Isso se repetiu por muito tempo, dia após dias, com exceção apenas das minhas folgas, já que eu evitava passar por ali, não sei bem o porquê, mas evitava. Só que um belo dia, eu estava de folga e resolvi ir naquela praça no mesmo horário que costumava sair para o trabalho. Era uma Terça feira, dia bonito e sem previsão de chuva, pois se estivesse chovendo eu não iria é claro. O ritual se repetiu, pois de longe eu o avistei e também percebi que ele tinha me notado chegando, caminhei bem devagar, só para ver a atitude dele, quando ia passando por ele e esperando a mesma pergunta como de costume, o indivíduo disse:

- Ei, o que fazes aqui? Hoje não é tua folga?

Aquilo me intrigou ainda mais. Então, voltei e sentei ao lado dele, que ficou me olhando por alguns segundos e logo fez a pergunta de sempre:

- Você é feliz?

- Talvez, eu acho. Respondi olhando bem nos olhos dele.

- E você é feliz? Perguntei ao indivíduo provocando-o.

Ele ficou me olhando por algum tempo, depois mudou um pouco sua feição e respondeu:

- Eu aprendi a ser.

Fiquei mudo por um instante meditando na resposta do indivíduo e logo o interroguei novamente:

- Por que você sempre me pergunta se sou feliz, quando eu passo por aqui? Pareço infeliz?

Ele ficou um pouco incomodado com minha pergunta, talvez achando que eu estivesse zangado, mas logo respondeu:

- Talvez. Pois se não for feliz, precisa aprender a ser.

- E como foi que você aprendeu a ser feliz? Perguntei.

- Com as perdas. As circunstâncias tirou a minha felicidade por um tempo, ao tirar a vida das pessoas que eu mais amava, no entanto, poupou a minha para que eu pudesse valorizar a ausência, lembrar e sentir saudade delas.

Naquele momento, comecei a perceber que poderia aprender alguma coisa importante, alguma lição de vida com aquele homem maltrapilho por fora, mas parecia que por dentro seu intelecto brilhava.

- O senhor se importa em falar de suas perdas? Há algum incômodo nisso? Gostaria de ouvi-las, se for possível é claro. Falei para ele.

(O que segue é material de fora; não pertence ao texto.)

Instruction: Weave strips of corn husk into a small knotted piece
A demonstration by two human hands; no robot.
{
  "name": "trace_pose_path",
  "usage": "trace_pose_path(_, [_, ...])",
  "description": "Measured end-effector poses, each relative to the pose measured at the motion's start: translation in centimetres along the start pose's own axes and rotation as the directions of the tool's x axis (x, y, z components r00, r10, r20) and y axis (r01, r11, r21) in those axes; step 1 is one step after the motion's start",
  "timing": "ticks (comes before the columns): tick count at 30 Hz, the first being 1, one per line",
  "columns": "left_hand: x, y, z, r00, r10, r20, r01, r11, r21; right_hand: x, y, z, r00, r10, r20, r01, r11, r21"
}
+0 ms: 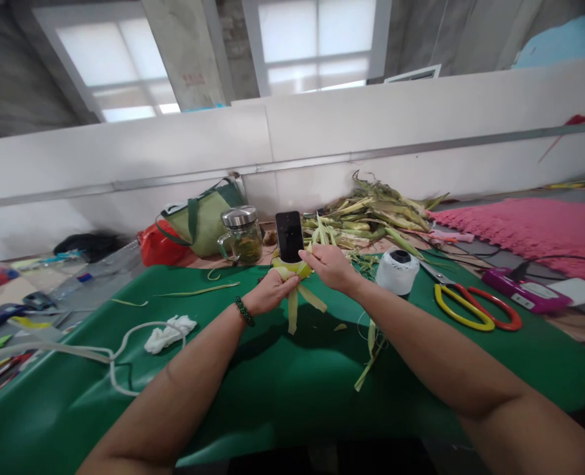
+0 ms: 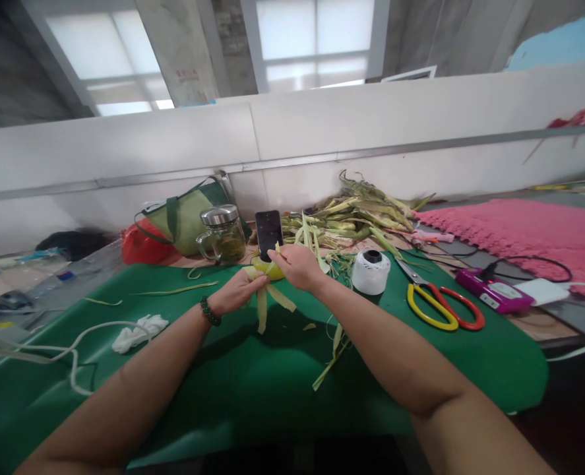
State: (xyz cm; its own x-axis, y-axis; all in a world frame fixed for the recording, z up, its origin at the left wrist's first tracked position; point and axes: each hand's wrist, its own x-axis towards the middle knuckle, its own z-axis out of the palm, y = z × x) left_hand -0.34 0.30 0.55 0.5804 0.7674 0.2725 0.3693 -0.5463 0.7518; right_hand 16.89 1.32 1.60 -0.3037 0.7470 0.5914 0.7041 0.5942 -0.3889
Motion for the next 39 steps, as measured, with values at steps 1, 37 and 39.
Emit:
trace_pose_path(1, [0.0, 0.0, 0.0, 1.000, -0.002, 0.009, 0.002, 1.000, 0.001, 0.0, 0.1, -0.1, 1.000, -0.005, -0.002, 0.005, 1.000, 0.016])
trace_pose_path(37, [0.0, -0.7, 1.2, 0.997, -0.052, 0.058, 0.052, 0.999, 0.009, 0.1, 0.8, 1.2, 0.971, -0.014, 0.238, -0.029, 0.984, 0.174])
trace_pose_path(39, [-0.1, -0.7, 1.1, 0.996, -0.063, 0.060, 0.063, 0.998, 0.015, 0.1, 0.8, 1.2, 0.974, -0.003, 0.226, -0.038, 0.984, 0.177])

- Claro que não é incômodo, posso falar sim, não há problema nisso. Respondeu ele – Apesar de não ser uma pessoa muito letrada, ainda assim, eu tinha um bom emprego em uma multinacional, uma boa casa para morar e um bom carro. Era tudo que eu havia sonhado desde a adolescência. Tinha uma linda e ótima esposa e dois filhos, um casal; a menina era a mais velha e tinha seis anos, já o menino tinha dois anos. - Um certo dia, ao voltarmos de um aniversário na casa de um amigo na cidade vizinha a cerca de 40 km, fomos atingidos por um outro veículo em alta velocidade que vinha na contra mão, sendo guiado por um motorista totalmente embriagado. O lado atingido foi o da minha esposa, que não teve chance, nem ela nem as crianças, morreram no local. Eu sofri alguns ferimentos, mais após uma semana hospitalizado, fui liberado e voltei para casa, mas aquela casa não servia mais para mim e aqui estou eu, vivendo juntamente com eles, nesta praça onde você costuma passar quase todos os dias. Você está os vendo?

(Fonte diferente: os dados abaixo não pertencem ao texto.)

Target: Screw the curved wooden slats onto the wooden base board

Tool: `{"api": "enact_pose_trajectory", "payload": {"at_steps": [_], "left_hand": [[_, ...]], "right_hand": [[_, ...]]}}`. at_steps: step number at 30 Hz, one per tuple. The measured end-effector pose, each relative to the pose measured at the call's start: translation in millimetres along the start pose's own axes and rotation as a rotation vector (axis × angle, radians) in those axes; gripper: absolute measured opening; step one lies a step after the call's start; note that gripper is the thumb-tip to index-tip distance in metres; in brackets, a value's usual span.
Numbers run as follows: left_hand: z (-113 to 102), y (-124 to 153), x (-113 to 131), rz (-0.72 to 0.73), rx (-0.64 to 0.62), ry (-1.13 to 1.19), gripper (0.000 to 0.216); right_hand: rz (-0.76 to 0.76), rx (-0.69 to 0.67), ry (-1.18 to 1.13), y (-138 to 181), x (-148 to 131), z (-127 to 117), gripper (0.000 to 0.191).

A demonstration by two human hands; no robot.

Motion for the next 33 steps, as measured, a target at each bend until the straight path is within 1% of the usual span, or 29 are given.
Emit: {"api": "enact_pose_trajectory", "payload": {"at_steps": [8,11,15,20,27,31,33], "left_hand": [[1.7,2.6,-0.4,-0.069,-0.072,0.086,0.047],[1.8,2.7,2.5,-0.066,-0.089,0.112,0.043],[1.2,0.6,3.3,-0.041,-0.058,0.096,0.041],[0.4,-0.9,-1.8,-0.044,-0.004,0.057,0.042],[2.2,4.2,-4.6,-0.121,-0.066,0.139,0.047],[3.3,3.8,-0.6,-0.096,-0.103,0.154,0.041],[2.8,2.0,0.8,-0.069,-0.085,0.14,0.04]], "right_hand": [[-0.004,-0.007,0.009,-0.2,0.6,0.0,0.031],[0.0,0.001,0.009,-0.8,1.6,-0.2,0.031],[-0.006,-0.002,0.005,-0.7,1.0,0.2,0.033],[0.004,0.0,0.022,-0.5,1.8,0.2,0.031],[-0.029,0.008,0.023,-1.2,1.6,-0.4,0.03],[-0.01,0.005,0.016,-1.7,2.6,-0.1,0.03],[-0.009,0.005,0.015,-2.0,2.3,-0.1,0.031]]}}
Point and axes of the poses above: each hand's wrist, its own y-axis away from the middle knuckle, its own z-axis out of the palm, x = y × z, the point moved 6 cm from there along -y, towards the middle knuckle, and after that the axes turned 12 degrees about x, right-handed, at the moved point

- Não, não estou. Respondi.

- Eu estou, estão aqui bem pertinho de mim. Disse ele sorrindo para mim.

- Mas, e quanto a você, é feliz? Perguntou-me novamente.

- Sou feliz, muito feliz. Respondi com lágrimas nos olhos.

Ele me olhou por um instante e disse-me:

- Eu sei, você é feliz. Valorize esta felicidade e, sempre que quiser compartilhar dela conosco, estaremos sempre aqui. Acrescentou.

- Obrigado, agora preciso ir, até amanhã. Respondi. - Está precisando de alguma coisa? Se estiver, é só falar que providenciarei. Acrescentei.

- Não, não estamos precisando de nada. Vá em paz e até amanhã. Disse ele.